We mentioned that virtual reality is the last frontier of sports video gaming currently available on the market but in reality (no pun intended!) the next step is already in the making. Augmented reality is a specific technology capable of adding information to the real life scene. This can be achieved by means of small visors fitted on head sets allowing to see the surrounding world though a semi-transparent screen on which the graphic and user interface generated by the computer are also shown. A camera placed on the visor continuously acquires information on the surrounding world according to its position and creates information-type objects for supplementing the scene. Future augmented reality devices may be used differently from virtual reality visors in sports to promote greater involvement for spectators during the event although not simulating first person experience, at least for the time being.

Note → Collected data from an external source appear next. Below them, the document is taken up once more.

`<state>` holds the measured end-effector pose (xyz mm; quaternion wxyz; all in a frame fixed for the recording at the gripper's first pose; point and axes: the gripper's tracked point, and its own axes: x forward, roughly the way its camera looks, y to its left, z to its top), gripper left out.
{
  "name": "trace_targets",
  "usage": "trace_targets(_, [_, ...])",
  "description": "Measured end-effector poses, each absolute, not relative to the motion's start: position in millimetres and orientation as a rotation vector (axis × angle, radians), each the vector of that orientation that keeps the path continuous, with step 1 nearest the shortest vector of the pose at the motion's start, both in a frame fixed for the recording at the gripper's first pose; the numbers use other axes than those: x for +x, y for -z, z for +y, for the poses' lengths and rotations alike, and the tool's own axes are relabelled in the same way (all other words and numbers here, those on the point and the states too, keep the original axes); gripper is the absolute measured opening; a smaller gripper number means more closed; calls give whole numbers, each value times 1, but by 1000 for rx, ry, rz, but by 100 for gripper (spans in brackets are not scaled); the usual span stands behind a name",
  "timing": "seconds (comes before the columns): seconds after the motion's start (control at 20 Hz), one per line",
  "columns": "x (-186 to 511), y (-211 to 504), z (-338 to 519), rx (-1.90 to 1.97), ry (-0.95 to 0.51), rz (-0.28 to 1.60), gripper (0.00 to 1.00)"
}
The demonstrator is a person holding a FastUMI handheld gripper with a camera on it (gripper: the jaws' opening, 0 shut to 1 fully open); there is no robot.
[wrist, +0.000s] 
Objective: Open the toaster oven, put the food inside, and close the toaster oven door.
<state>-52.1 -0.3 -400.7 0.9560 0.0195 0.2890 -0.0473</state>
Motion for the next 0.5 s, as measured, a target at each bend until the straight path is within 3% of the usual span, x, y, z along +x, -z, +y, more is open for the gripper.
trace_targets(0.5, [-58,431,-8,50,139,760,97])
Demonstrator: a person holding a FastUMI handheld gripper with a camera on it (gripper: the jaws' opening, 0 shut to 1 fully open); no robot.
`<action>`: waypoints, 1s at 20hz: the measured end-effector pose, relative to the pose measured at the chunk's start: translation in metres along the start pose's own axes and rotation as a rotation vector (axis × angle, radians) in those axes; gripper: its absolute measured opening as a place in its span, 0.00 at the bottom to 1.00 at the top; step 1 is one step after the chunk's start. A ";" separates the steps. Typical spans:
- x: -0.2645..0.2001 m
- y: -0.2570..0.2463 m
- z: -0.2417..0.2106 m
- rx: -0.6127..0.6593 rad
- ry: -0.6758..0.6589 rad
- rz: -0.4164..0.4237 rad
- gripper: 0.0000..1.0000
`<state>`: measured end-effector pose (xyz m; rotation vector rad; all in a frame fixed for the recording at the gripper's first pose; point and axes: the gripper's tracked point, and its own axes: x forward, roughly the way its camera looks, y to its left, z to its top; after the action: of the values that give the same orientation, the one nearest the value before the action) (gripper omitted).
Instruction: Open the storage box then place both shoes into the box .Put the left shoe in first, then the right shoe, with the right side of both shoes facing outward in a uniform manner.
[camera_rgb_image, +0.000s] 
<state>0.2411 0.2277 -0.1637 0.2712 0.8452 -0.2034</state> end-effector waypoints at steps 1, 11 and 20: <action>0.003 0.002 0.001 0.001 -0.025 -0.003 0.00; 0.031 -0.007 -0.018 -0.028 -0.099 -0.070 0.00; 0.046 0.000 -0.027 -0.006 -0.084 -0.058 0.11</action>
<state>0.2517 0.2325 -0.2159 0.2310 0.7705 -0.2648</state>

In terms of mass distribution, augmented reality is still at its earliest stages although technology giant Microsoft (one of the first to experiment with alternative ideas for virtual sports simulation with Kinect, compatible with Xbox 360 and Xbox One) has announced its next project called Hololens.
The 3D holograms of Hololens can project match or sports event data in real time, while simple gestures can be used to navigate the menus and select the information to be viewed. The statistics of a match or competition can be projected on various surfaces, such as a wall for example, to prevent overcrowding the semi-transparent screen with pictures and overlaid information. The advertisement created by Microsoft to advertise Hololens shows a group of sports fans projecting the images of an NFL match on a table thus releasing the concept of entertainment from that of a television screen or other similar medium.
Unlike virtual reality visors, Oculus Rift, Htc Vive VR or Playstation VR, Microsoft Hololens and the other augmented reality visors which will be launched in the future will not need a computer or a mobile phone to work. Although augmented reality technology is in its early stages, the Hololens, which is the only device to have reached a satisfactory degree of development, is expected to be launched on market no later than 2017.